Prescriptions? If I need an antibiotic, I show up to the pharmacist and ask for it. No prescription needed.

Patients pay for consultation with the surgeon — the average cost is $10. The patients are then given a quotation of the cost of the procedure. For Kulkarni (at the center where I carried out my medical fellowship), if the patient can afford the cost, he charges a surgical fee for a urethroplasty of about $2,500. What if they can’t afford it? Dr. Kulkarni turns the question around and asks the patient what they can afford. He asks the patient to pay what they feel they can pay, sometimes $800. What if the patient and family have no money? He’ll do the surgery for free.

If the patient has the funds necessary and deems the procedure important enough, we proceed with surgery. Sometimes the patients go home and return weeks or months later with saved money for their upcoming surgery. One man offered to sell his “2 wheeler” for the $800 needed for his 6-year-old daughter’s surgery. The motorbike is not just a method for him to earn his living, but serves as the main transport for his entire family. Kulkarni did the complex surgery for free.

Urologists in India either own their own hospital or travel to different hospitals with their own instruments. Kulkarni had his start traveling around the city with his own surgical instruments. He now owns his own hospital and makes the medical and business decisions. The hospital is a three-minute walk from his home, but unfortunately the three story building has no elevator. The operating theater (operating room) is on the second floor. Patient rooms are on the first and third floors. While patients are awaking from anesthesia, they are carted by hand by anywhere from four to six people up or down the stairs.
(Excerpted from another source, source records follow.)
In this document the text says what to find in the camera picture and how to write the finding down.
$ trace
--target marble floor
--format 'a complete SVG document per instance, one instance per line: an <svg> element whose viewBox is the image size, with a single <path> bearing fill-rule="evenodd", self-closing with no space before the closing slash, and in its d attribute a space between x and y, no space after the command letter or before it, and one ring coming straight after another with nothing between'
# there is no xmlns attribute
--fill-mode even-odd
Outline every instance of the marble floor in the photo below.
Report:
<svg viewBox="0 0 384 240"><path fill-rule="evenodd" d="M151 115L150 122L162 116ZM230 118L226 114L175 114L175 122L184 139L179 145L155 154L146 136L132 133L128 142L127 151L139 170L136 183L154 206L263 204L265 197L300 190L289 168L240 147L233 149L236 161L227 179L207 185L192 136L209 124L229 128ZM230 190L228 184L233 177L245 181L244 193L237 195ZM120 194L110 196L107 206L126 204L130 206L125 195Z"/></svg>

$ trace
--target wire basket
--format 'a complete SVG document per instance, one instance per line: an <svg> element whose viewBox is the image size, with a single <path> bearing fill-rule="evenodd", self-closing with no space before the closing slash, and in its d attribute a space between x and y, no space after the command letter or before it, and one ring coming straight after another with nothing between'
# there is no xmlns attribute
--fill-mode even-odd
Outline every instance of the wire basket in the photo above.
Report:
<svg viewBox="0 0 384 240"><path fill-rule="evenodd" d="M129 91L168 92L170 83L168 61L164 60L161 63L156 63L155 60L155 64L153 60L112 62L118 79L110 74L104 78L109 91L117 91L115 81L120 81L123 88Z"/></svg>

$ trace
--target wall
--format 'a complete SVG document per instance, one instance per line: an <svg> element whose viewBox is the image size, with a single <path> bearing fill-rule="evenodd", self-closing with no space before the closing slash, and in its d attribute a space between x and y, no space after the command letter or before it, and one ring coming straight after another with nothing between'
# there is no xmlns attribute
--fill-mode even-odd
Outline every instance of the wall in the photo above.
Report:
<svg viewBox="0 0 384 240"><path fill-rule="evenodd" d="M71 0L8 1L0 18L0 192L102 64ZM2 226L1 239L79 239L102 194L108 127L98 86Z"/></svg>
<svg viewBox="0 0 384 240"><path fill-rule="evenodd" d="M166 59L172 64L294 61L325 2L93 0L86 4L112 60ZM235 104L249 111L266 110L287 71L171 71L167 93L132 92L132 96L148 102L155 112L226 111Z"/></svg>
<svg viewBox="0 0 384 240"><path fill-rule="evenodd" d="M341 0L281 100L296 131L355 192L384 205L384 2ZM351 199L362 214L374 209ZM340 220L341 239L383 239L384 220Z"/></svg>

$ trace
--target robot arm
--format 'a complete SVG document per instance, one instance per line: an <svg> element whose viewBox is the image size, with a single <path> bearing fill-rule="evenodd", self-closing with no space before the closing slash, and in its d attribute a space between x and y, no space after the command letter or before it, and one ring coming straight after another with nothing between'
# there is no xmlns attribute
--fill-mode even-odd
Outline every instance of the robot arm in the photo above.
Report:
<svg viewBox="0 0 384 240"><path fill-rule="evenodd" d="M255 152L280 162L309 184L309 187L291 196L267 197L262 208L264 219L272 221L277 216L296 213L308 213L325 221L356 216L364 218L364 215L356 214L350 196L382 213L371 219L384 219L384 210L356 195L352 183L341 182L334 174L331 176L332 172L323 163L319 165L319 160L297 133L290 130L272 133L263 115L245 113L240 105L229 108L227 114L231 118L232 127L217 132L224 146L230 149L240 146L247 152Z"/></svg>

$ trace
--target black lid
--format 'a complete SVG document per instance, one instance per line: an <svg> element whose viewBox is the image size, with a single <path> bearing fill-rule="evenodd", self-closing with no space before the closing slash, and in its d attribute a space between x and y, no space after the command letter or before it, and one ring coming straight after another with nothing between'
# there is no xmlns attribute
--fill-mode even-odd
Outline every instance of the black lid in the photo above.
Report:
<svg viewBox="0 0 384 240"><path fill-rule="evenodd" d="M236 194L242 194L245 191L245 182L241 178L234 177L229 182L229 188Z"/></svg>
The obesity epidemic in the United States would certainly complicate this arrangement. I was in the hospital the day a new x-ray machine arrived. This 500-pound machine was carried by hand by eight people up to the second floor.
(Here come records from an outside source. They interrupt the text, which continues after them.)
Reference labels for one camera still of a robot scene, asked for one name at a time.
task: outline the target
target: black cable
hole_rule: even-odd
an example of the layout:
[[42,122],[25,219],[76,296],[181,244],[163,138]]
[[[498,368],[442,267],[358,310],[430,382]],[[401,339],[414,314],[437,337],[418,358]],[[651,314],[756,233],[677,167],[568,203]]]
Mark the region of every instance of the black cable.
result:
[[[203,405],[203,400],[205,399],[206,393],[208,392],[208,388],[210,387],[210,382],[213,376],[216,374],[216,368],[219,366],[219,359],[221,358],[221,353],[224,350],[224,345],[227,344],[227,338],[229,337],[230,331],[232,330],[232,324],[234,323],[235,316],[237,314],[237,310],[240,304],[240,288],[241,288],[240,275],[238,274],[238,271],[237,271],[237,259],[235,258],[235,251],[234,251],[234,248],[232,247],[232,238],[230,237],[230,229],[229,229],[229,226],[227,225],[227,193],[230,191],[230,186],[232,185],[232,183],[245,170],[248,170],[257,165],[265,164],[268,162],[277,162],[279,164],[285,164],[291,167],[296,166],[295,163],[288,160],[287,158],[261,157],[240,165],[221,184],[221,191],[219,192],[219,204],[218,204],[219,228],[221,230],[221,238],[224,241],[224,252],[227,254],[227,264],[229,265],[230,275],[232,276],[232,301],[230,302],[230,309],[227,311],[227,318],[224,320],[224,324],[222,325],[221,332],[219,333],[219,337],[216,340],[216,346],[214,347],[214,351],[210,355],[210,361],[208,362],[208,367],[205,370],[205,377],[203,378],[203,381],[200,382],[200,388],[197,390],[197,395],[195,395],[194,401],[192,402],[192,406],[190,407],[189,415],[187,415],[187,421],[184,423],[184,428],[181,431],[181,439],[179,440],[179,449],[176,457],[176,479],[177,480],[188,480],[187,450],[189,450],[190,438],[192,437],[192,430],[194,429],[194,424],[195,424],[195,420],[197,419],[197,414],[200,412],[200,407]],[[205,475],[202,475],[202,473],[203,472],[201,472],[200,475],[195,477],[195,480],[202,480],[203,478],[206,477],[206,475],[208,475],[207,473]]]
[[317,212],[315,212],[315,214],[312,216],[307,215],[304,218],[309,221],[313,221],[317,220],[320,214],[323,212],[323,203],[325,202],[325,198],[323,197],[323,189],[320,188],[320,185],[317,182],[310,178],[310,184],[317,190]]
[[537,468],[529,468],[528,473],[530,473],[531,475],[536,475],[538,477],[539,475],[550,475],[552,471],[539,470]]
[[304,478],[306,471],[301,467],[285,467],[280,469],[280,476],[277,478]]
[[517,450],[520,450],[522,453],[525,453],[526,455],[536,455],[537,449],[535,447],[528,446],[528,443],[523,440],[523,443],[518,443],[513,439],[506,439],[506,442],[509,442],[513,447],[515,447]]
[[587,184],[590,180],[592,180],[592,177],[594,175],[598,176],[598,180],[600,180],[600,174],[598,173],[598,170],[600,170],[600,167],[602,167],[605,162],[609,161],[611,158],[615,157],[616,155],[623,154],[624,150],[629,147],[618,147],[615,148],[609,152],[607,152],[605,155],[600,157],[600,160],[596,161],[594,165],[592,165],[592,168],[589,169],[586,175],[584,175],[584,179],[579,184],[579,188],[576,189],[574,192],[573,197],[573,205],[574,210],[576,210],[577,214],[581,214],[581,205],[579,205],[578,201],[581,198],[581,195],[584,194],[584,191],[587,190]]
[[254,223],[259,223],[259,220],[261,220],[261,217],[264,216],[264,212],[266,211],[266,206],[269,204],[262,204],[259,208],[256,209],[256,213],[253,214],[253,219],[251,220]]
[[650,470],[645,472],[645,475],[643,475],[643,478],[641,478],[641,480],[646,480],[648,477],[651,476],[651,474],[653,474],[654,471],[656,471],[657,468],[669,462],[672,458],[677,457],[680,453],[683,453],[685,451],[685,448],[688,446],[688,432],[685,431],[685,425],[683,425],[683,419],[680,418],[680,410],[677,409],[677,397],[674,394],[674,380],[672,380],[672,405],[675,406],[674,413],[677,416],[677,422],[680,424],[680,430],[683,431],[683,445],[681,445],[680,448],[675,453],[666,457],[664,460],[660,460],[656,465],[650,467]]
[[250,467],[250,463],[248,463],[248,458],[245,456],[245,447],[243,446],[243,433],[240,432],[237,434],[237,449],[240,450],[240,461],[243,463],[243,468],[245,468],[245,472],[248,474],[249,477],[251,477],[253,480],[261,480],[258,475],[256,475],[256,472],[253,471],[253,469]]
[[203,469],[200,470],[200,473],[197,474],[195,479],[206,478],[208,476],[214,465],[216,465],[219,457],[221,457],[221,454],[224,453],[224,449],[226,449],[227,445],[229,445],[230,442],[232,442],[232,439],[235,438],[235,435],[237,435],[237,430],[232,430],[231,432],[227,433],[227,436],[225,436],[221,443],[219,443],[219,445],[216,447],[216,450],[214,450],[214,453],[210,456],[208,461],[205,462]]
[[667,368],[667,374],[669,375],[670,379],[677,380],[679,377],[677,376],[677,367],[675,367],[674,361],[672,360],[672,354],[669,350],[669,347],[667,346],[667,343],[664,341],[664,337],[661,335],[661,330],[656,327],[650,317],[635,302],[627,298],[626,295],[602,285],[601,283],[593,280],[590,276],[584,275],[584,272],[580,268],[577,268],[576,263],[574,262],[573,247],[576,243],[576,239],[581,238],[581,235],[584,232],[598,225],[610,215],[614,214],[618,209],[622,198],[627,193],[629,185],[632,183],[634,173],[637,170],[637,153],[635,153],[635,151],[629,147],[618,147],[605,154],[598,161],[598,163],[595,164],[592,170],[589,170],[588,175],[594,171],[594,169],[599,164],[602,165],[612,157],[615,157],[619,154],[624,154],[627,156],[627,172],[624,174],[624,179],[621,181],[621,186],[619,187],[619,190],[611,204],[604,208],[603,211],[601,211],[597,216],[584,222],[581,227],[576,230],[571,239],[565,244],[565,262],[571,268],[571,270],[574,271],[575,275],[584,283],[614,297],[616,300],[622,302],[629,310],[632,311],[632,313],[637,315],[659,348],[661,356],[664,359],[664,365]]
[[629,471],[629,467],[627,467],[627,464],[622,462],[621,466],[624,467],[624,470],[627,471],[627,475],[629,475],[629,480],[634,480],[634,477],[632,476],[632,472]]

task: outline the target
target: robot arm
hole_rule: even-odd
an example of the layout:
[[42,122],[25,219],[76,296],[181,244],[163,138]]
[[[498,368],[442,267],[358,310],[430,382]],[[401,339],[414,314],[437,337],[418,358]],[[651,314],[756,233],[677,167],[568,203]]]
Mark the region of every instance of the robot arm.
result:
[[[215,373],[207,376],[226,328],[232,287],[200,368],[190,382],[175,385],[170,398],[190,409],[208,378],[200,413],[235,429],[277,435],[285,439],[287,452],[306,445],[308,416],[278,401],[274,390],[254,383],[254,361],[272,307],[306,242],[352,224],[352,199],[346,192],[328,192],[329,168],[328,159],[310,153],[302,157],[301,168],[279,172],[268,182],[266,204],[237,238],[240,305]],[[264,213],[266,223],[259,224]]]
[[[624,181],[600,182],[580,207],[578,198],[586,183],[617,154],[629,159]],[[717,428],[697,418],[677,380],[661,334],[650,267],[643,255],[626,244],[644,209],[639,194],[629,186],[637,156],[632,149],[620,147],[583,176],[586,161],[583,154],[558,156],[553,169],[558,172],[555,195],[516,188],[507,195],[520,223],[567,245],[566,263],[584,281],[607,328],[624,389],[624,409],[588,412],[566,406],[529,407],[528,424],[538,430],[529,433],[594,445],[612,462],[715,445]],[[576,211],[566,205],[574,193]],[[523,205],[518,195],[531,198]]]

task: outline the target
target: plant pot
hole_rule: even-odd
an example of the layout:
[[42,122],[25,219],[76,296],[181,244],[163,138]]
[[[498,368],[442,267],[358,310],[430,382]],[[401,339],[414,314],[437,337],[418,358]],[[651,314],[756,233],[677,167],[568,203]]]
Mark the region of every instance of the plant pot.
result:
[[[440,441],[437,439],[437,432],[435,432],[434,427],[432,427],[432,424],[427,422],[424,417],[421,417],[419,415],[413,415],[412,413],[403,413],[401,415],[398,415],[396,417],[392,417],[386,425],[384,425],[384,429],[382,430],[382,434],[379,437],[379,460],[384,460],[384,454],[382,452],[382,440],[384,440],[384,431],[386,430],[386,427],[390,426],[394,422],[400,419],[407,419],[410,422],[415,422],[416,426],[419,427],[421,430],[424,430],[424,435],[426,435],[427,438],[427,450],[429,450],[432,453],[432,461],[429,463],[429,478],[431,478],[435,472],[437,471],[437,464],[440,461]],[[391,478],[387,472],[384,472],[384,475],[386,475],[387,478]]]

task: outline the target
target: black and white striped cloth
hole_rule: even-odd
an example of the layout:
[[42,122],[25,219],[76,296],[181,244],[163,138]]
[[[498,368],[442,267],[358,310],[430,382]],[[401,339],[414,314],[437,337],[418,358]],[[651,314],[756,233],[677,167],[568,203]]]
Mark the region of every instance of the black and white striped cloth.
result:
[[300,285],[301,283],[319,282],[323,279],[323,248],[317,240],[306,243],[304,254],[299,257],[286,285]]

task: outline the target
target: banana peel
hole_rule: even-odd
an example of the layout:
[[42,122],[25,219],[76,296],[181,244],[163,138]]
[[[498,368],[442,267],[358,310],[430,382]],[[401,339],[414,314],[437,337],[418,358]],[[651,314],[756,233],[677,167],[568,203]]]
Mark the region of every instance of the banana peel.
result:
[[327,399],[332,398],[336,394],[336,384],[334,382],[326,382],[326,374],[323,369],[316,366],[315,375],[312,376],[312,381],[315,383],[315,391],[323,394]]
In a neighboring village, I visited a hospital owned by a general surgeon. It was a full service hospital, including a dialysis unit and a laboratory. He had arranged for Kulkarni to operate on a few patients. Between surgeries, I joined the surgeon and Kulkarni in an upstairs room for a quick snack in what I assumed was a doctor’s lounge. The lounge had a kitchen and dining room. We sat at the dining room table, ate chipati (a type of flatbread), tea and Indian sweets. During the course of our enlightening conversation, I found out that I was actually a guest in the home of the surgeon. This lounge was his actual dining room — he literally lives at his hospital. He was there 24/7, rarely taking a holiday. He was committed to providing a service for his village. Without him, the local poor in his area would not be able to make the 150-kilometer trek to the next closest hospital.

Our time in India provided a unique opportunity to view different health care models.
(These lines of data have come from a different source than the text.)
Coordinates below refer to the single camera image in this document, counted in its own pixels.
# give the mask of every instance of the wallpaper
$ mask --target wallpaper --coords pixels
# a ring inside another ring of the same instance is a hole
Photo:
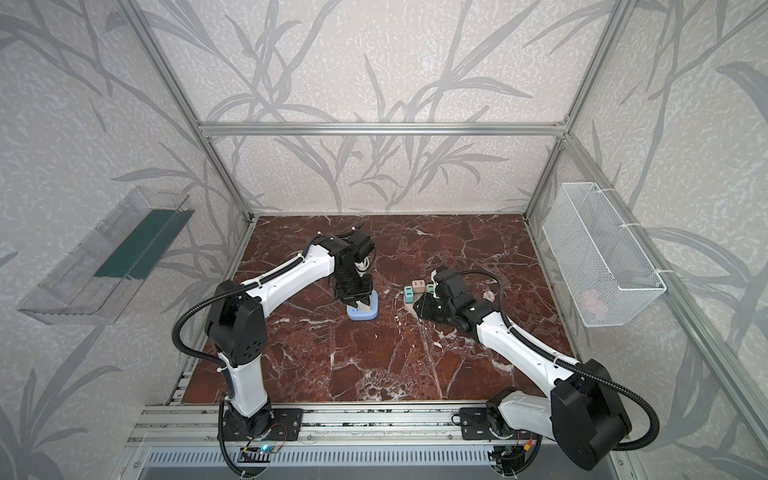
[[[139,3],[209,122],[561,121],[614,4]],[[216,142],[254,211],[520,213],[552,140]]]
[[[613,0],[140,0],[203,121],[560,121]]]
[[[766,51],[768,2],[636,9],[576,132],[768,394]]]
[[[586,328],[541,230],[563,182],[587,181],[563,154],[529,218],[543,268],[561,307],[566,332],[582,359],[594,358],[611,378],[643,396],[656,410],[661,432],[637,451],[649,479],[768,478],[765,458],[741,417],[723,394],[664,298],[621,327]],[[631,438],[643,435],[642,409],[625,399]]]
[[[171,325],[220,281],[245,227],[113,11],[0,4],[3,479],[108,476],[138,413],[177,379]],[[48,326],[16,311],[137,185],[189,193],[195,213],[118,321]]]
[[[253,211],[280,214],[521,213],[554,143],[362,135],[217,140]]]

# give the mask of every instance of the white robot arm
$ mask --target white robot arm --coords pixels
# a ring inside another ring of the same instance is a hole
[[[480,273],[499,284],[498,307],[486,299],[475,300],[462,275]],[[500,439],[515,430],[528,430],[557,441],[563,452],[580,467],[591,470],[610,450],[631,450],[650,444],[658,435],[658,417],[640,396],[613,383],[608,371],[595,360],[584,364],[547,346],[504,313],[499,279],[484,270],[457,272],[440,267],[432,272],[434,292],[414,304],[421,319],[453,325],[474,336],[483,346],[506,358],[533,380],[544,397],[514,389],[486,402],[488,424]],[[618,393],[640,405],[648,414],[650,428],[638,440],[620,443],[632,430]]]

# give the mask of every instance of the white cable tie
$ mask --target white cable tie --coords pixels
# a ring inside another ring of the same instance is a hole
[[[554,365],[554,366],[556,366],[558,368],[561,368],[561,366],[558,365],[558,359],[567,359],[568,358],[567,355],[565,355],[564,353],[560,353],[560,352],[554,352],[554,353],[552,353],[552,355],[554,355],[554,358],[552,359],[552,365]]]

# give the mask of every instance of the black bracket
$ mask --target black bracket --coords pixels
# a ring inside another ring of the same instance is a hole
[[[269,432],[260,442],[295,442],[299,439],[299,430],[301,430],[301,418],[304,415],[302,409],[283,409],[273,407],[274,415]],[[237,431],[237,424],[233,418],[231,410],[224,413],[224,425],[221,432],[225,442],[247,442],[248,438]]]
[[[499,440],[499,437],[491,432],[487,408],[466,407],[459,409],[456,416],[460,418],[458,423],[462,427],[462,440]],[[517,441],[518,435],[520,439],[528,439],[531,433],[528,430],[512,430],[509,441]]]

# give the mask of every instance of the metal mounting plate
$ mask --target metal mounting plate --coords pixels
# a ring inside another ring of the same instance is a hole
[[[261,439],[265,442],[295,442],[299,439],[299,430],[301,430],[301,418],[304,415],[302,409],[272,409],[275,415],[274,425],[270,432]],[[225,442],[246,442],[247,438],[233,428],[234,422],[230,421],[230,411],[224,413],[225,425],[222,428]]]
I was a beneficiary of superior surgical training, but the surgical training was just a small portion of my overall experience. I was able to broaden my horizons on differing methods of delivering care and providing a service to those who need my expertise. I now have a clearer perspective on my position in a worldwide society made up of 7 billion people.

Dr. Craig Hunter was a fellow in the 2014 Genitourinary Reconstructive Surgery Fellowship Match at the Kulkarni Center for Reconstructive Urology in Pune, India. He joined Urology Specialists of Nevada in 2015.